README.mdthat contains all the instructions to run the code (from data pre-processing to model inference on test data).
In addition, we require a short technical report that describes your approach. The link can be either Arxiv or PDF uploaded to your Github repository. You are free to update the report once the test-dev performance is announced.
Use of External Data: Not allowed
We do not allow the use of any external datasets to train models.
Use of Text data: Not allowed
Based on the request from the community, we have released text data for MAG240M (Download (33GB)) and WikiKG90Mv2 (Download (2.4GB)). The text data can be used in various purposes, such as analyzing model’s predictions, improving model performance, and pre-training models. However, for the purpose of this leaderboard, we do not allow the models to use the text data. This is because when LLMs are used, they may leak our test set information by being trained on our test data (which is publicly available). In the future, we plan to set up a new specialized leaderboard where the use of LLMs and text data is allowed. We welcome suggestions from the community.
Moreover, since text data is now released, it becomes easier to reveal hidden test labels by accessing the public database. We ask the community not to do it. Keep in mind that you will need to share all the code to reproduce your solution through public Github repository. This means that any obvious misconduct (e.g., training or doing early stopping on test labels, directly using the test labels as predictions) will be revealed.
Test Inference Time for PCQM4Mv2
Note: The motivation behind the rules here can be better understood after you read the description of the
PCQM4Mv2 dataset, the goal is to use ML to accelerate expensive DFT calculations (which takes up to a few hours per molecule!).
In order for the model to be practically useful, the inference time of the ML model must be fast enough.
PCQM4Mv2 only, we limit the computational budget for the test-time inference.

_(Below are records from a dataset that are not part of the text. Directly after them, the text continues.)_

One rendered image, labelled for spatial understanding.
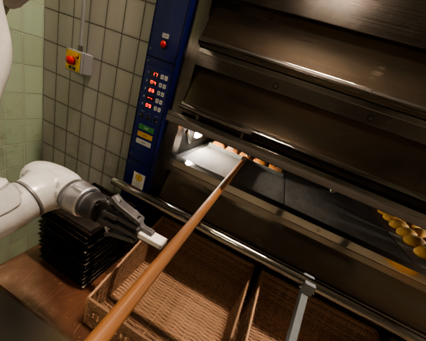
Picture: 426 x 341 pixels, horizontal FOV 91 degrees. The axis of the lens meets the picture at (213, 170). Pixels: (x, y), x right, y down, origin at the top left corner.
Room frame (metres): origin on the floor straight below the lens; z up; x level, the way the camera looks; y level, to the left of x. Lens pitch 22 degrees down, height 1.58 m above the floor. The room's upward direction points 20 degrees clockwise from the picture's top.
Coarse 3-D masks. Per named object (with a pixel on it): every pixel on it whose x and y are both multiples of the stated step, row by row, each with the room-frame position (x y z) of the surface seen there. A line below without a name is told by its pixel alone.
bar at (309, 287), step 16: (128, 192) 0.61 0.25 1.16; (144, 192) 0.62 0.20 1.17; (160, 208) 0.58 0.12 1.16; (176, 208) 0.59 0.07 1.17; (224, 240) 0.53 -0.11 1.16; (256, 256) 0.51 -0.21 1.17; (288, 272) 0.49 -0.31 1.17; (304, 288) 0.47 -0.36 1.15; (320, 288) 0.47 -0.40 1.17; (304, 304) 0.45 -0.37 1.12; (352, 304) 0.45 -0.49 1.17; (384, 320) 0.44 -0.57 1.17; (288, 336) 0.39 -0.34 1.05; (400, 336) 0.42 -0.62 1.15; (416, 336) 0.42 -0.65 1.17
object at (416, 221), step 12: (168, 120) 0.84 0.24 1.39; (180, 120) 0.83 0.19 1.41; (204, 132) 0.81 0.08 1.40; (228, 144) 0.78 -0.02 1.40; (240, 144) 0.78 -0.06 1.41; (264, 156) 0.76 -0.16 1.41; (288, 168) 0.73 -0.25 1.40; (312, 180) 0.71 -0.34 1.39; (324, 180) 0.71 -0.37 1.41; (348, 192) 0.69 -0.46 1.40; (372, 204) 0.67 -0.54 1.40; (384, 204) 0.67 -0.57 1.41; (396, 216) 0.65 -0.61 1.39; (408, 216) 0.65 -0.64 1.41
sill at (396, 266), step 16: (176, 160) 0.98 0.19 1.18; (208, 176) 0.94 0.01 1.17; (240, 192) 0.91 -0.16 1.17; (256, 192) 0.94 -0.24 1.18; (272, 208) 0.87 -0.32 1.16; (288, 208) 0.89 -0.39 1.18; (304, 224) 0.84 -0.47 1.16; (320, 224) 0.85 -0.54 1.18; (336, 240) 0.81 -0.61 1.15; (352, 240) 0.81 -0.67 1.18; (368, 256) 0.78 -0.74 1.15; (384, 256) 0.77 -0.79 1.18; (400, 272) 0.75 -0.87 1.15; (416, 272) 0.74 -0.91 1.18
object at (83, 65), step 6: (66, 48) 1.06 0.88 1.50; (66, 54) 1.06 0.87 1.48; (72, 54) 1.05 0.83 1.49; (78, 54) 1.04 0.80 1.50; (84, 54) 1.06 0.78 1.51; (78, 60) 1.04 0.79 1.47; (84, 60) 1.06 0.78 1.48; (90, 60) 1.09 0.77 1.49; (66, 66) 1.06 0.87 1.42; (72, 66) 1.05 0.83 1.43; (78, 66) 1.04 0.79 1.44; (84, 66) 1.06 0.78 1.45; (90, 66) 1.10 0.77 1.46; (78, 72) 1.04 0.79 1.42; (84, 72) 1.06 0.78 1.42; (90, 72) 1.10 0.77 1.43
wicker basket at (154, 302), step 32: (160, 224) 0.94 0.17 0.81; (128, 256) 0.70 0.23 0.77; (192, 256) 0.86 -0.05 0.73; (224, 256) 0.85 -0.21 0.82; (96, 288) 0.54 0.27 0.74; (128, 288) 0.69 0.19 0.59; (160, 288) 0.74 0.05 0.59; (192, 288) 0.80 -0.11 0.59; (224, 288) 0.80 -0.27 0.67; (96, 320) 0.49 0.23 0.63; (128, 320) 0.56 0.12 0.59; (160, 320) 0.60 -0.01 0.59; (192, 320) 0.65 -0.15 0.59; (224, 320) 0.70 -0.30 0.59
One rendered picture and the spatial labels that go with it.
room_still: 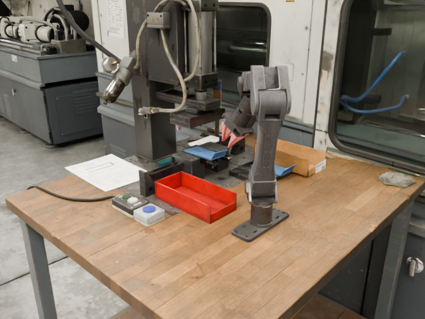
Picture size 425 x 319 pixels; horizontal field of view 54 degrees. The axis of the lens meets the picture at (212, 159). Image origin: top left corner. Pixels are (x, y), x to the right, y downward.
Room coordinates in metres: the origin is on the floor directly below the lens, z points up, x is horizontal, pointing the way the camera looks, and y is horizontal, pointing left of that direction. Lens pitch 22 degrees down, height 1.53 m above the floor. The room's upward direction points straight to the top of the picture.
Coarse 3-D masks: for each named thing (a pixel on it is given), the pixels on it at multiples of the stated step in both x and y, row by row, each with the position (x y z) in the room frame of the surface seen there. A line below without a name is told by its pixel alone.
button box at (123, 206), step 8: (48, 192) 1.25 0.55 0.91; (128, 192) 1.20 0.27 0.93; (72, 200) 1.20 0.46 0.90; (80, 200) 1.20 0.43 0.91; (88, 200) 1.19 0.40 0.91; (96, 200) 1.20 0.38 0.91; (112, 200) 1.16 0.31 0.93; (120, 200) 1.15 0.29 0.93; (144, 200) 1.15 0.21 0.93; (120, 208) 1.13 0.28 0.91; (128, 208) 1.10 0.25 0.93; (136, 208) 1.10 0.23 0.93
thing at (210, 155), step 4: (188, 148) 1.45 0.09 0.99; (192, 148) 1.45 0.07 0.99; (196, 148) 1.45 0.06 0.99; (200, 148) 1.45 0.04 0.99; (192, 152) 1.40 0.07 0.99; (196, 152) 1.40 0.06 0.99; (200, 152) 1.41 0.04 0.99; (204, 152) 1.41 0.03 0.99; (208, 152) 1.41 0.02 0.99; (212, 152) 1.41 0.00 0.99; (216, 152) 1.34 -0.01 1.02; (220, 152) 1.35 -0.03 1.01; (224, 152) 1.37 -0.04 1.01; (204, 156) 1.36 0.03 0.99; (208, 156) 1.36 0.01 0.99; (212, 156) 1.33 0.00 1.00; (216, 156) 1.35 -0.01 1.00; (220, 156) 1.37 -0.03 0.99
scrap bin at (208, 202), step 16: (176, 176) 1.29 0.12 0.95; (192, 176) 1.27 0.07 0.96; (160, 192) 1.20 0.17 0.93; (176, 192) 1.15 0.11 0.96; (192, 192) 1.25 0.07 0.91; (208, 192) 1.22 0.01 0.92; (224, 192) 1.17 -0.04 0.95; (192, 208) 1.10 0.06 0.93; (208, 208) 1.06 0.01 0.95; (224, 208) 1.10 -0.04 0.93
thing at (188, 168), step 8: (176, 160) 1.39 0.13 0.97; (216, 160) 1.44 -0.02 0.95; (224, 160) 1.46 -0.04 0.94; (184, 168) 1.36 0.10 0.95; (192, 168) 1.34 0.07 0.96; (200, 168) 1.37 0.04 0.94; (208, 168) 1.47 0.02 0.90; (216, 168) 1.44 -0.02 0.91; (224, 168) 1.46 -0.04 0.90; (200, 176) 1.37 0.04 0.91
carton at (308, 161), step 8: (256, 144) 1.55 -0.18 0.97; (280, 144) 1.61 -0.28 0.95; (288, 144) 1.58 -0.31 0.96; (296, 144) 1.55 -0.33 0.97; (280, 152) 1.47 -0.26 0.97; (288, 152) 1.58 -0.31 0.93; (296, 152) 1.55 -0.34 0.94; (304, 152) 1.53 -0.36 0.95; (312, 152) 1.50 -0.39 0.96; (320, 152) 1.48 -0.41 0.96; (280, 160) 1.47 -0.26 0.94; (288, 160) 1.44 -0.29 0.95; (296, 160) 1.42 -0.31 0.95; (304, 160) 1.40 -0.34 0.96; (312, 160) 1.50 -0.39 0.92; (320, 160) 1.48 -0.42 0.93; (296, 168) 1.42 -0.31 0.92; (304, 168) 1.40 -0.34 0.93; (312, 168) 1.41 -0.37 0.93; (320, 168) 1.45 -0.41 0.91; (304, 176) 1.39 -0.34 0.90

The specific rules are as follows:
- The total inference time over the ~147K test-dev/test-challenge molecules (i.e., time to predict target values of the test molecules from their raw SMILES strings) should not exceed 4 hours, using a single GPU/TPU/IPU and single CPU.*1 Note that multi-threading on a multi-core CPU is allowed. Once you win the contest, you will need to provide the inference code (example here) that takes the ~147K test SMILES strings as input and saves ~147K prediction values within 4 hours with single GPU and CPU.
- You are allowed to use the following chemistry packages to process molecules from their SMILES strings: rdkit, Open Babel, and pyscf. The 4-hour budget must include the pre-processing time of test molecules using these packages, e.g., transforming test SMILES strings into graphs. This means that you cannot use the expensive (quantum) calculations to do feature engineering for your input test graphs, while you may include many more cheap features in your graphs.

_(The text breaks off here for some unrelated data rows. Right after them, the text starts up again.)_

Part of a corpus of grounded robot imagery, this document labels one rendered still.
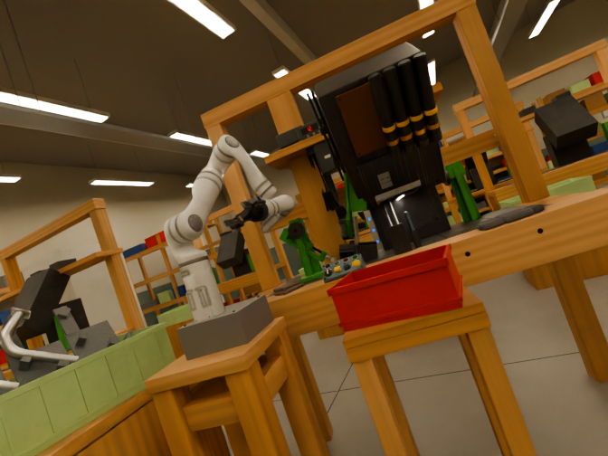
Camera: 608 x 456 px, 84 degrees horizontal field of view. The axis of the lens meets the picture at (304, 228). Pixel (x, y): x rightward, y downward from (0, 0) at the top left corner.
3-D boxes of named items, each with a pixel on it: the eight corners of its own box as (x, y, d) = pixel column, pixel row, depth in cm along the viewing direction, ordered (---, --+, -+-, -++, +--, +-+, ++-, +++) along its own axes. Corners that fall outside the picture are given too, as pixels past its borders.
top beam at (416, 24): (476, 2, 160) (470, -15, 160) (204, 129, 192) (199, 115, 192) (471, 13, 168) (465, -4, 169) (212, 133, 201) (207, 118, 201)
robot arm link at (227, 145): (278, 178, 135) (268, 191, 140) (231, 129, 134) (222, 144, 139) (266, 187, 128) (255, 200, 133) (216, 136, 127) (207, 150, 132)
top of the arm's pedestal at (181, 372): (247, 369, 84) (242, 355, 85) (147, 395, 93) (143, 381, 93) (288, 327, 115) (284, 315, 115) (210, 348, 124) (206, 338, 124)
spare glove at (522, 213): (531, 211, 116) (528, 204, 116) (547, 210, 105) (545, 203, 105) (471, 231, 119) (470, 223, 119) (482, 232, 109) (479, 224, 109)
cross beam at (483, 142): (498, 146, 168) (492, 128, 168) (264, 233, 196) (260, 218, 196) (495, 147, 173) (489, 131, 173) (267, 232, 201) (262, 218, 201)
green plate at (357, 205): (367, 221, 138) (363, 170, 137) (347, 223, 139) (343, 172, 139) (368, 221, 149) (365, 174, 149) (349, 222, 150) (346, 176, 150)
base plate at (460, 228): (556, 209, 115) (554, 203, 115) (266, 302, 139) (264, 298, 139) (509, 210, 156) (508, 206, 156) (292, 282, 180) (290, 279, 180)
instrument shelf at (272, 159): (443, 89, 153) (440, 80, 153) (265, 164, 173) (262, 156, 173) (434, 106, 177) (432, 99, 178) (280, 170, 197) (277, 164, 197)
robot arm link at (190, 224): (210, 167, 116) (191, 178, 120) (179, 223, 97) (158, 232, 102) (227, 186, 121) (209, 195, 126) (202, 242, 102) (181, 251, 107)
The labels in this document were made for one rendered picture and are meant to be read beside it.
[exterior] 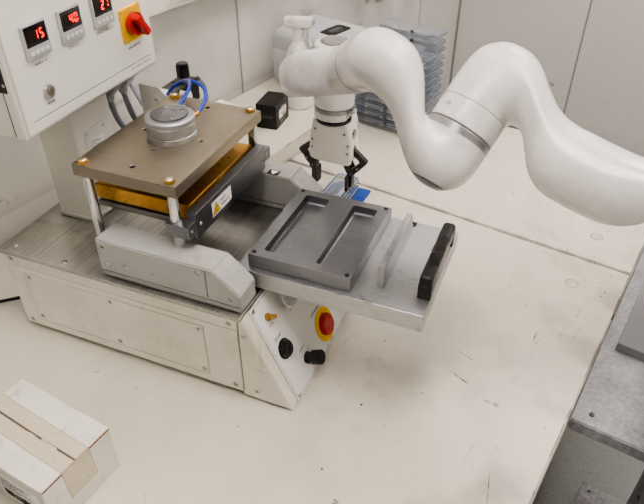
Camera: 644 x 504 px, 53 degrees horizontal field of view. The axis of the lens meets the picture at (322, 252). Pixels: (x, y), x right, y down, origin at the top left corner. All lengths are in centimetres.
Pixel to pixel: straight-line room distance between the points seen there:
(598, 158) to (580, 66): 243
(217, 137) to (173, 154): 8
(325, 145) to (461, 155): 54
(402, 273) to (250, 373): 29
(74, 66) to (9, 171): 51
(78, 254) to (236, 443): 41
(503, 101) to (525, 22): 239
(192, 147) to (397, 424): 54
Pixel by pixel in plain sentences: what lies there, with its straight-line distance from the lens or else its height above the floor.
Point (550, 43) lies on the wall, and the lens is 331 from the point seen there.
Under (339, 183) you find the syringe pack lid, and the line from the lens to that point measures 152.
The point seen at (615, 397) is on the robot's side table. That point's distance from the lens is 119.
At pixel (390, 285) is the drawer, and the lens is 96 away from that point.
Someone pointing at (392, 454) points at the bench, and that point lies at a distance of 103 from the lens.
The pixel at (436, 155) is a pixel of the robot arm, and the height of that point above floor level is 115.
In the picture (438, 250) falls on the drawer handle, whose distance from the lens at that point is 97.
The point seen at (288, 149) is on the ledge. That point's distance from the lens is 170.
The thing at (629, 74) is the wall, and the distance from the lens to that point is 327.
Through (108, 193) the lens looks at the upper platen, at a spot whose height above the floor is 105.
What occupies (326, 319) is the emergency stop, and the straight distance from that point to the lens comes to 114.
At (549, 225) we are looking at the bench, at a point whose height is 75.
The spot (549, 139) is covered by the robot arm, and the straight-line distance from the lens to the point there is 89.
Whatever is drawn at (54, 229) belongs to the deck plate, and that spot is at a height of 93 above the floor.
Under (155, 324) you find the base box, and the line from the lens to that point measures 109.
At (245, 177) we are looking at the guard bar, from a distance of 109.
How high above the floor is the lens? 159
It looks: 37 degrees down
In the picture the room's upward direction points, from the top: straight up

For your reference, the test inference time for our baseline GNN takes about 1 minute (you can run the code here) on a single GeForce RTX 2080 GPU and an Intel(R) Xeon(R) Gold 6148 CPU @ 2.40GHz. Hence, the above 4-hour budget is quite generous for an ordinary GNN model applied to our default molecular graphs. However, the 4-hour budget could be the limiting factor, if you want to apply expensive feature engineering to obtain your input test graphs. Note that from the quantum chemistry point of view, making predictions over the ~147K molecules in 4 hours (or ~0.1 second per molecule) is about four-orders-of-magnitude faster than the original DFT calculations, making the ML-based approach practically fast and useful.
*1 Ideally, we would like our participants to use the GPU/CPU with the same specs as ours (GeForce RTX 2080 GPU, and an Intel(R) Xeon(R) Gold 6148 CPU @ 2.40GHz.). However, as it is hard to enforce the hardware constraint, we also allow the use of other GPU/CPU specs (the 4-hour budget stays the same for simplicity). We will require you to report the hardware specs in the final test submission.

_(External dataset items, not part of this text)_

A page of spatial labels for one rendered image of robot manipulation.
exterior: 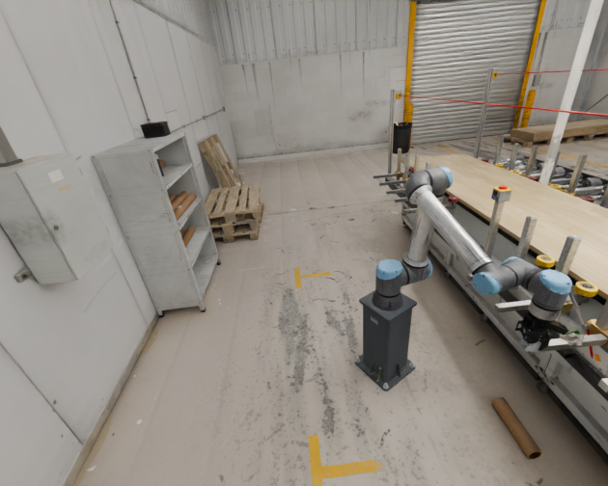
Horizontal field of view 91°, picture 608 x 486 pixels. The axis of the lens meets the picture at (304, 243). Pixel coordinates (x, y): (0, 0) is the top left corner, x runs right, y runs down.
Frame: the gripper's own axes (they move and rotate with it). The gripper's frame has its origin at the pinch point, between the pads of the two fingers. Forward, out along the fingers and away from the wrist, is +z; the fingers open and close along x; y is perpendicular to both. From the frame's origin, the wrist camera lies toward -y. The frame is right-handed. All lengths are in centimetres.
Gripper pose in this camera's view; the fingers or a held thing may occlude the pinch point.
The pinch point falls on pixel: (532, 350)
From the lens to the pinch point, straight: 158.9
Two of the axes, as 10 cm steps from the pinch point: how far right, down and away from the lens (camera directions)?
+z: 0.7, 8.8, 4.8
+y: -10.0, 0.9, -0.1
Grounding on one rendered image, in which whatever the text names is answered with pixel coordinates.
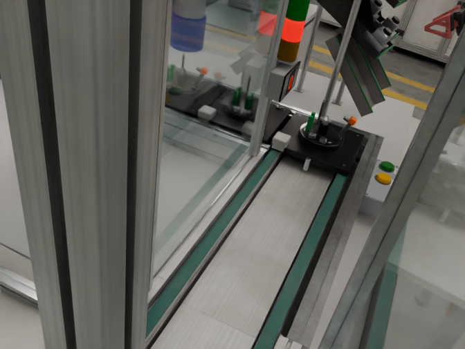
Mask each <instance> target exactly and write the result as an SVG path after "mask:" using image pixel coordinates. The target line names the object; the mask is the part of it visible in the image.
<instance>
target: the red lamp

If you need any clarifications about the rules, please feel free to make posts at PCQM4Mv2’s discussion forum.
All the information provided in the leaderboard submission page must be correct and follows the above rules of OGB-LSC. The leaderboard submission cannot be deleted once it is public. Whenever you are contacted by the OGB-LSC Team, you need to provide information to verify the correctness of the information. Otherwise, the submission may be deleted, and future submissions may be prohibited.